For the record, the SSRIs aren't the only "new" drugs out there. There are several novel ones, some of which don't have much if any effect on serotonin (sp?).

I've seen at least 5, but Efexor and Webutrin are the 2 at the top of my head. Lilly has another, the name of which I forget, and has yet another coming available in Europe very shortly.

There are forms of depression where serotonin isn't the nuerotransmitter that needs to be tweaked.

I'm talking drugs here that are primarily considered anti-depressents. There are a lot more psycho active drugs (for example, anti-seizure medications) which are also used in treating depression.
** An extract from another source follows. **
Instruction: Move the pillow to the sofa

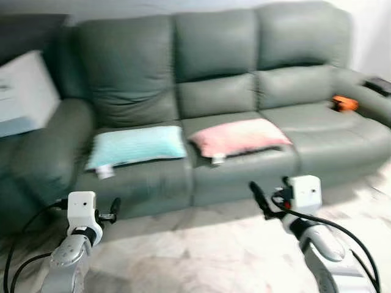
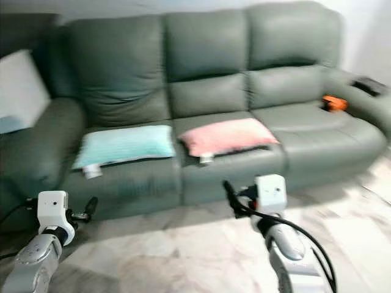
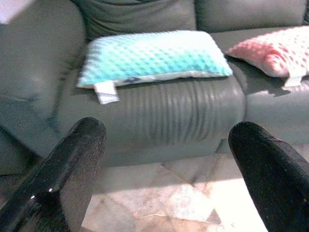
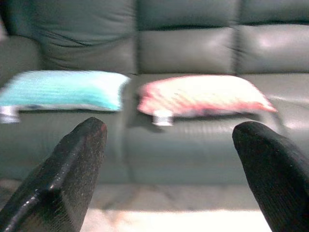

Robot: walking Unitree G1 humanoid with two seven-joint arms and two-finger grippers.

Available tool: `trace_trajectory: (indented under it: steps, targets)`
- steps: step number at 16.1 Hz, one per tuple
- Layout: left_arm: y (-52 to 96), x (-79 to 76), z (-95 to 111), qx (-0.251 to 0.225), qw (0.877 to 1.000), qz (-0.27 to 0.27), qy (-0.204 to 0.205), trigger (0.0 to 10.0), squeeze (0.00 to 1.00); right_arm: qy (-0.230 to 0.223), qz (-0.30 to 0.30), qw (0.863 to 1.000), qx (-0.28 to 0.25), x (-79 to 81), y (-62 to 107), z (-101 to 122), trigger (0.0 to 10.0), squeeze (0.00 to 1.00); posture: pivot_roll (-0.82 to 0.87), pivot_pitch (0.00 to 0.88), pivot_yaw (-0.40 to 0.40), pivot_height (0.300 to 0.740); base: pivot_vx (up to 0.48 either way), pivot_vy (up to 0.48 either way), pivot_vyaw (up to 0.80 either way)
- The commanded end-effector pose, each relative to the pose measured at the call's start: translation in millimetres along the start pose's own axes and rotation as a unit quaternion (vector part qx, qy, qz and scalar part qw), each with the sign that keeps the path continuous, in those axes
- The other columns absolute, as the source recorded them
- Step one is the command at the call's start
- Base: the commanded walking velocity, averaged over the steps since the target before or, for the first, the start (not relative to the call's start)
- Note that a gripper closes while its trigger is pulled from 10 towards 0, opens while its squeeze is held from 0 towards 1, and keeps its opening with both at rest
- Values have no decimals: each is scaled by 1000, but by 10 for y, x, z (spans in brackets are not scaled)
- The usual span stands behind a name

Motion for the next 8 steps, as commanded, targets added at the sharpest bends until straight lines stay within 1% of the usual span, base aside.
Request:
trace_trajectory:
  steps: [1,2,4,5,6,7,8]
  targets:
    - [-39,156,53,-5,1000,26,-11,10000,0,-1,3,1000,0,40,-27,-16,10000,0,-160,0,29,740,0,0,-756]
    - [-68,216,27,0,999,36,-11,10000,0,2,3,1000,6,48,-35,-63,10000,0,-160,0,29,740,0,0,-756]
    - [-89,264,9,2,999,46,-13,10000,0,2,4,1000,12,53,-45,-107,10000,0,-161,0,27,740,0,0,-756]
    - [-104,334,-23,8,998,61,-23,10000,0,4,3,1000,21,53,-58,-167,10000,0,-162,0,27,740,0,0,-756]
    - [-116,399,-62,16,997,71,-17,10000,0,5,1,1000,28,51,-70,-221,10000,0,-163,0,28,740,0,0,-756]
    - [-122,500,-183,42,995,92,10,10000,0,2,-7,999,52,32,-103,-388,10000,0,-166,0,28,740,0,0,-756]
    - [-121,513,-255,57,993,97,19,10000,0,1,-14,997,72,17,-120,-517,10000,0,-163,0,24,740,0,0,-756]
Point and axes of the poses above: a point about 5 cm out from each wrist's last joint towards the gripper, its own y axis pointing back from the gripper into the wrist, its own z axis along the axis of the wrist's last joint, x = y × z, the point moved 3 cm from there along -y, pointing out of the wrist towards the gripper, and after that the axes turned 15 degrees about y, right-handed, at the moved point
And as SweetSnaffle observes, anti-depresents are used for other things too!
 
SSRI's are notorious for causing sexual dysfuntion. I think that if youve tried without and couldnt get passed the 5 week barrier, i would suggest, you did most of the hard work, but it takes weeks for your body to reajust. Cipramil is a course, 3,6,9,12 months, but for brain function, your really better off on Effexor. Anti convulsants can be used as mood stabilisers. But all of these drugs give you a lovely flat lining effect, only half alive.
Drugs are a definate option in depression, but they are just that, and option. Return to your GP and see if they will refer you for other types of treatment. In studies, cognitive behavioural therapy is at present coming out tops for treating depression.

Coming off a SSRI should be done under supervision of a medic, and should be one week every other day, second week - every third day, then stop. Wait 6 weeks to see how you are off them.
Use relaxation, distraction to get you through the withdrawing of them, as all the nasty side effects you suffered at the commence of the course will return, insomnia, anxiety etc. But you can get through these.

Good luck
 
Wellbutrin was my ideal antidepressant. Not only did it handle my depression (I felt truly happy for the first time in a long time) but I could still have an orgasm! I wish I were still on it now.

Unfortunately, each drug is different for each person, so what was great for me might now work for others.